Bobo les dents !

Publié le par Albocicade

Vallons en pâture, modestes parcelles de blé ou d'orge séparées de petits bosquets, collines boisées de chênes ou de hêtres. Dans les villages, au mitan de la plaine, l'église au clocher de briques rouges jouxte la halle couverte et les maisons à colombages.

A chaque fois que je suis là-bas – en faisant abstraction des pylônes électriques et des routes goudronnées – ce que je vois m'évoque irrésistiblement le Moyen Age.

J'entre dans l'église ouverte de l'un de ces villages… Au lieu du silence habituellement froid et poussiéreux de ce genre d'endroit, un étrange mélange de vagissements, de pleurs et de cris infantiles provient des bancs du côté de l'autel.

Tout en faisant le tour de l'église – il y a pléthore de statues de plâtre, de "bustes-reliquaires" et même une tenue de "Pénitent bleu" – je jette un regard étonné vers ce groupe de parents à poussettes garnies. Une préparation collective au baptême ? Peut-être… quoique je ne vois personne qui parle… juste une Dame qui semble s'approcher de chaque bébé.

Je ressors, dubitatif.

C'est le lendemain matin que je trouve, sur un affichette placardée à la porte de l'église d'un autre village, l'explication : ce jour là, il y avait le "passage de la dent de Ste Apollonie", et les parents amenaient leurs nourrissons pour que la Dame susmentionnée les touche avec la relique, de sorte que les chérubins ne souffrent pas trop lorsqu'ils feraient leur poussée dentaire.

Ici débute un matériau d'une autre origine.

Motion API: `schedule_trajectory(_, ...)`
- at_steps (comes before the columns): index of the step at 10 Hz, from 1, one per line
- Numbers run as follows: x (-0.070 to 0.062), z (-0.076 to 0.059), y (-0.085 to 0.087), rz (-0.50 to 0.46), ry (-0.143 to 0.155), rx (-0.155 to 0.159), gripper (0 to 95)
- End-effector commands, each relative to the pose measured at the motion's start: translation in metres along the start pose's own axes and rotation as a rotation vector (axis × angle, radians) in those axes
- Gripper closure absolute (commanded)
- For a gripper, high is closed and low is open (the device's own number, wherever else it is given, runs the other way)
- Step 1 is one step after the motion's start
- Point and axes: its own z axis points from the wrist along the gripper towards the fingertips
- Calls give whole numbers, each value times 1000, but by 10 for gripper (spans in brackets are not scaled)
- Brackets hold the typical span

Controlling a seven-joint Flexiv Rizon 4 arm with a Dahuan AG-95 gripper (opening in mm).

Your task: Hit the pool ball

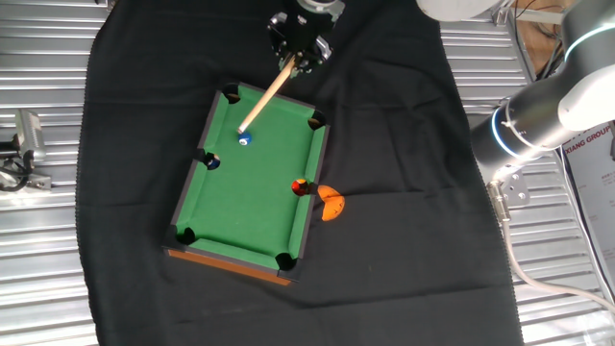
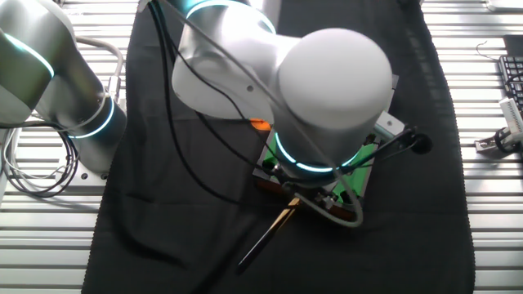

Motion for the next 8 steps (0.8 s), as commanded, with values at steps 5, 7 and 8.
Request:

Nous sommes pourtant bien loin d'Alexandrie, où la pauvre Apollonia fut rouée de coups – à en avoir la mâchoire brisée – parce qu'elle refusait d'insulter au Christ en 249. Apollonia (latinisée en Apolline) qui est ainsi devenue la … patronne des dentistes.

J'ai beau savoir que Dieu, dans sa miséricorde, a souventes fois accompli des miracles par l'entremise des reliques de ses saints, je ne peux m'empêcher d'esquisser un sourire… Comme les paysages du lieu, ces petits rassemblements fleurent bon l'antan médiéval ; un temps où la foi était une évidence pour chacun, où l'on se confiait avec simplicité en la divine bonté. Une foi certes pas toujours très pensée, mais la foi des petites gens, de ces gens qui savaient que de Messire Dieu ils ne pouvaient pas tout comprendre, mais qui savaient que le "Bon Dieu" était bienveillant. C'était déjà beaucoup.